Look at it this way: the GMAT is not the same as being faced with a firing squad, so there is no realistic reason to treat it in such a way. The next time you have nine guns pointed at you at the same time, you are welcome to tremble and breathe shallowly.

An Analogy

Let’s take an example from performance: stage fright. It’s a very real thing and I have suffered from severe stage fright for most of my adult life. A lot of this has to do with a few very ill-considered performance situations during high school where I cracked under pressure and made a complete fool out of myself.

For this very reason, despite becoming a much better musician than I ever was during high school, I have felt unable to perform. It is totally irrational, of course, and I realize that. Nevertheless, until the past three years or so, I would lock up if playing music in front of another person.

This starts a negative feedback loop: when the person for whom you perform senses your discomfort, they judge you or zone out.
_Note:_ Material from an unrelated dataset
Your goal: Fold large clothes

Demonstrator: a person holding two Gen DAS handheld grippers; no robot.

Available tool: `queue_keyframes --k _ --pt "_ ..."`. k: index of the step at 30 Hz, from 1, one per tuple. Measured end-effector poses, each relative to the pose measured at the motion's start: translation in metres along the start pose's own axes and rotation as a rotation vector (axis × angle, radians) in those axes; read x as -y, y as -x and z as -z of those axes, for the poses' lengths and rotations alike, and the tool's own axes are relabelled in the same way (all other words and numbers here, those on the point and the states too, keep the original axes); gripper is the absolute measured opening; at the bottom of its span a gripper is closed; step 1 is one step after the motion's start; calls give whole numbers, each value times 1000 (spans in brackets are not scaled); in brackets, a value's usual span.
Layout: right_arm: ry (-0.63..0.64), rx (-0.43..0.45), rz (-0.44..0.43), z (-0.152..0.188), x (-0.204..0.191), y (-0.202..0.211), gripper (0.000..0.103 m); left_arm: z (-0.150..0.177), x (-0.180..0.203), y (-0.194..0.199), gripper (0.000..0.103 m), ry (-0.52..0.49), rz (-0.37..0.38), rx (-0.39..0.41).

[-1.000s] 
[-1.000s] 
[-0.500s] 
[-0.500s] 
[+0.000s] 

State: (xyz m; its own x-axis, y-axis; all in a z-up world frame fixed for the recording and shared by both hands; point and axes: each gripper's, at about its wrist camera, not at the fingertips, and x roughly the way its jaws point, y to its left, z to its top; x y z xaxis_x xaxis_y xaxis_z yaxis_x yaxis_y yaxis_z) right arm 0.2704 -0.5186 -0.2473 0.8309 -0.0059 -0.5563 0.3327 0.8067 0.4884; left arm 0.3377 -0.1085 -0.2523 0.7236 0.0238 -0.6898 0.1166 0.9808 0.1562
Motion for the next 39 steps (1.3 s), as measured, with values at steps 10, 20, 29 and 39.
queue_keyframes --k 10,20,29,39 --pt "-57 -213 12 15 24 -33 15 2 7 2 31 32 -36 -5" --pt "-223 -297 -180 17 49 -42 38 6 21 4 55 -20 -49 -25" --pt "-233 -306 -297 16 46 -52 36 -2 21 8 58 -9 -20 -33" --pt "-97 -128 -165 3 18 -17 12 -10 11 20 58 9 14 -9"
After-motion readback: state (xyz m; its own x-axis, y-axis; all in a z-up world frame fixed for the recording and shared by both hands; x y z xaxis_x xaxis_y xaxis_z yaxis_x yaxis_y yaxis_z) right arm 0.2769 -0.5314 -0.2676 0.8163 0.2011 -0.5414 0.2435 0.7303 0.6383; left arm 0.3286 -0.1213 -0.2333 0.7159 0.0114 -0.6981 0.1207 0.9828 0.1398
This discomfort—even if they don’t say anything—is perfectly clear and adds to the stress of the situation.

Analogously, the GMAT is expert at determining when you’re having trouble with particular types of questions and will give you lower-grade questions as a response, thereby lowering your possibility of scoring highly.

Nevertheless, I have slowly but surely built up my ability to perform in front of others. How?
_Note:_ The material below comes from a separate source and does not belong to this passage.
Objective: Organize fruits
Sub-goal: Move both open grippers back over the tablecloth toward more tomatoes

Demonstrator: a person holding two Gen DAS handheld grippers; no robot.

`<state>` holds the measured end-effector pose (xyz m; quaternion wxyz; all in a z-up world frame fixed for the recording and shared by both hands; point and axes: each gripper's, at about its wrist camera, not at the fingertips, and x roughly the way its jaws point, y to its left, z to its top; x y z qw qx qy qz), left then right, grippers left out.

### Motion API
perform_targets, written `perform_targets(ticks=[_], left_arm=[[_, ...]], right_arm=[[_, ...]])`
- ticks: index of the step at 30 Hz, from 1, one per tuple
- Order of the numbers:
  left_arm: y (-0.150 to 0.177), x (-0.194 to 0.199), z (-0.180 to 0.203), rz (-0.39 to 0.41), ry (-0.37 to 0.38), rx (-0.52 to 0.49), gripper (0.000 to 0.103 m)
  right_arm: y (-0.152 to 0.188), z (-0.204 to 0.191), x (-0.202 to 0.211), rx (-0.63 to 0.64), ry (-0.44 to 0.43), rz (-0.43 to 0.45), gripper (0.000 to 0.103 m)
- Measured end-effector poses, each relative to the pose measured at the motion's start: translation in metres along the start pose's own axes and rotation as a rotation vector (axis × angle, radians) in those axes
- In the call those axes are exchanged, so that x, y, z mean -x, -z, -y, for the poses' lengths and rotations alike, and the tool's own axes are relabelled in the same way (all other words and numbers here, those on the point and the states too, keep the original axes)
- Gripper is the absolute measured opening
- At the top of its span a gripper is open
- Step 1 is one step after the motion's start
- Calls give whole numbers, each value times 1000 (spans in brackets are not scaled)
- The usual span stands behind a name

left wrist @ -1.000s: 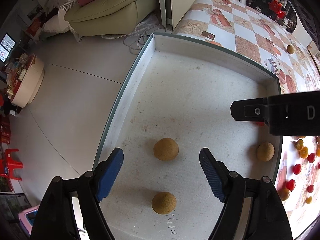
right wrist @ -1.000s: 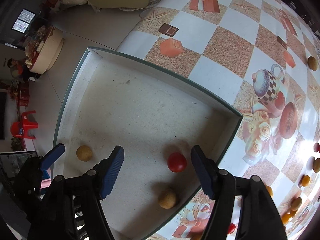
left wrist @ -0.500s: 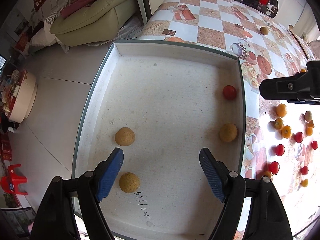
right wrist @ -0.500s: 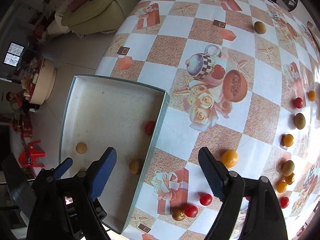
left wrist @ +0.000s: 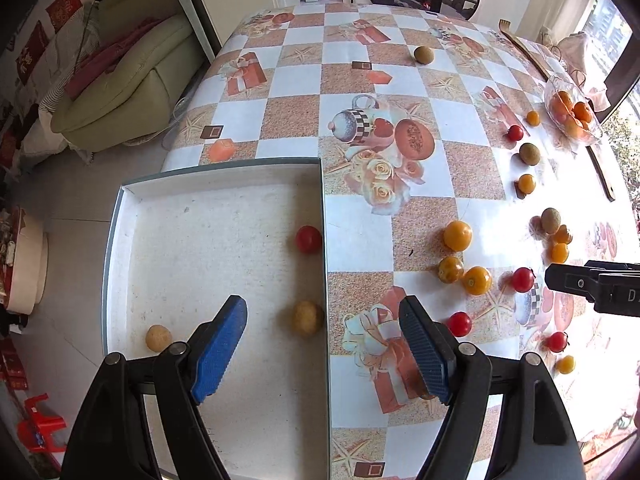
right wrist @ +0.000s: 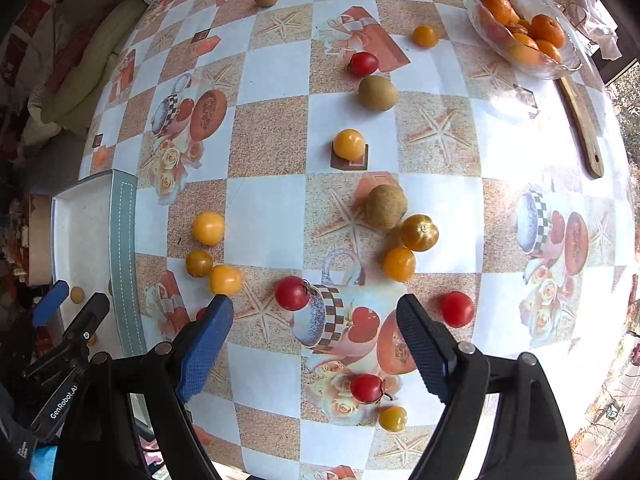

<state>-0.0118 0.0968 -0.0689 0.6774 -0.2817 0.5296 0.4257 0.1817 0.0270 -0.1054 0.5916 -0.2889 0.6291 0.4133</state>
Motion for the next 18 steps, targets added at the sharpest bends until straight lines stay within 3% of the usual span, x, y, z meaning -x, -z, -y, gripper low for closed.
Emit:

Two ways: the first is to do the psychological “heavy lifting.” Primarily, this means realizing that my fear is irrational and learning to work through this. Not to gloss this over—I’ll explain the technique in a moment.

The next step is to take baby steps toward the goal: performing for music teachers as well as working to find groups who play at my relative level so that no one needs to be embarrassed. Just getting used to the stage performance: for that matter, taking public speaking and comedy courses.
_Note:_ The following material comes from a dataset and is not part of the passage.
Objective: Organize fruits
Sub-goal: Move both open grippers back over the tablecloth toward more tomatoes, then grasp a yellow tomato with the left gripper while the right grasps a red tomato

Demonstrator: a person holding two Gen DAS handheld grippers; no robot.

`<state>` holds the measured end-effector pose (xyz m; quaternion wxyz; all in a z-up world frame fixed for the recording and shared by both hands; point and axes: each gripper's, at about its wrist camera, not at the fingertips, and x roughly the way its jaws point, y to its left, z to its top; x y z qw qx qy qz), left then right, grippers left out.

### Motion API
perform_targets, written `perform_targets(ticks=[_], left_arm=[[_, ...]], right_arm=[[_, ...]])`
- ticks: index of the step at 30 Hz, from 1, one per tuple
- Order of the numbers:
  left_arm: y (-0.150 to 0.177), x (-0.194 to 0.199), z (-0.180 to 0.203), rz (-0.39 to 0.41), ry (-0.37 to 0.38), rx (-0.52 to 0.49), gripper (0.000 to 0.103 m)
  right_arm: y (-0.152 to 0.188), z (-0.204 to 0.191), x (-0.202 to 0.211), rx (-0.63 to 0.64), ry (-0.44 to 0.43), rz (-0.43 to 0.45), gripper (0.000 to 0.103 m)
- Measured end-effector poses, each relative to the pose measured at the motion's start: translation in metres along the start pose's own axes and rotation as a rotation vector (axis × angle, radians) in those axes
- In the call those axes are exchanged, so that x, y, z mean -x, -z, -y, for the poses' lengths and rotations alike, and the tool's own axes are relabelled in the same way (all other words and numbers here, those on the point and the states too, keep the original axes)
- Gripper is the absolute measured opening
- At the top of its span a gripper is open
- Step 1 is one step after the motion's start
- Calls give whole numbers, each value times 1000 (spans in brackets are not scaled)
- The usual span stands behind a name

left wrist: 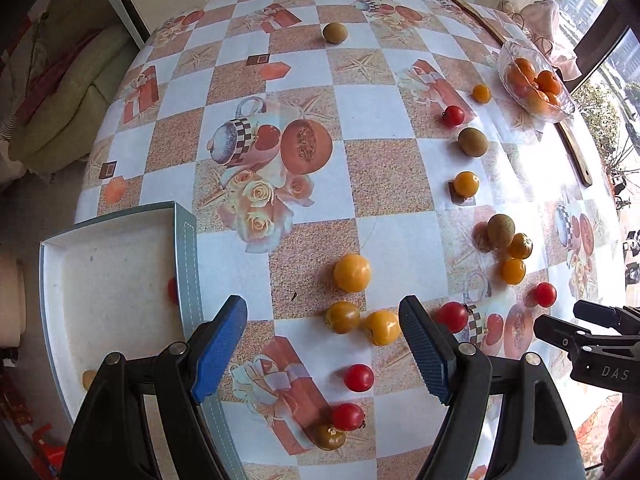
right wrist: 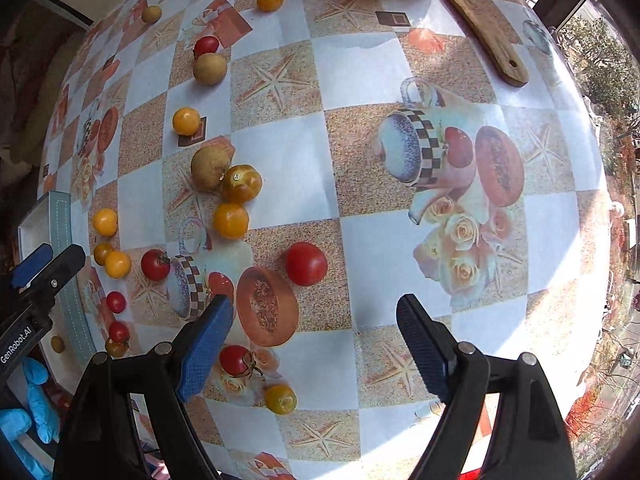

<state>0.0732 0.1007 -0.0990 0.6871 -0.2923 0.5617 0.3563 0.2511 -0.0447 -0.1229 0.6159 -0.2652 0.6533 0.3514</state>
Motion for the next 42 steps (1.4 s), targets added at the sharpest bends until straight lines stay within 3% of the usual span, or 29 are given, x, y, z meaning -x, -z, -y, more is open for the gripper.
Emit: perform_targets(ticks=[9, 19, 28, 30, 34, 36, 39, 42], left_arm=[[-12, -28, 7, -52, -42, -17, 79], [-18, -46, 12, -88, -44, -18, 79], [-21, -50, 14, -81, -46, -23, 79], [-20, -48, 14, -79, -23, -15, 69], [-18, -45, 18, -72, -16, -19, 60], [-18, -45, 20, -70, 1, -18, 50], [-17, -43, 26, -60, 10, -25, 33], [-17, -42, 26, -58, 21, -24, 26]], right_arm=[[-8, 11, -2, 6, -6, 6, 86], [-29, -5, -15, 32, 11, 4, 86], [-30, -16, -28, 64, 44, 8, 86], [-28, -21, -29, 78, 51, 15, 84], [-19, -34, -29, 104, 87, 29, 69], [-18, -37, -30, 111, 93, 33, 63], [-16, -41, -31, 124, 110, 34, 52], [-13, -44, -31, 134, 120, 39, 35]])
Exercise: the “Heavy Lifting.”

Remember a situation where you failed spectacularly. Sit down and really think about it. Close your eyes. Imagine it as if it were happening right now.

See it all as if through your own eyes, feeling the feelings throughout your body, and note any sounds that you might associate with the same situation: any noises you hear, or anything that might have been said during the original situation, including anything that you might be saying to yourself.

Now step out of the situation—that is, remove yourself so that you can see your self in the situation. Imagine the image of the situation as if it were projected on a movie screen, then push the screen farther and farther into the distance.

Notice how your perception of the events has changed. Push it as far as you need—into infinity if you have to–to completely eradicate any emotions associated with the situation.

Cultivating Detachment

You can apply this to any unfortunate situation you would like to. Pick a situation you dislike in your life–GMAT or otherwise—and try the above exercise again.

Repeat the exercise with each situation daily—it should take less than two minutes—until you no longer experience any emotional tug with the situation.

Better, yes?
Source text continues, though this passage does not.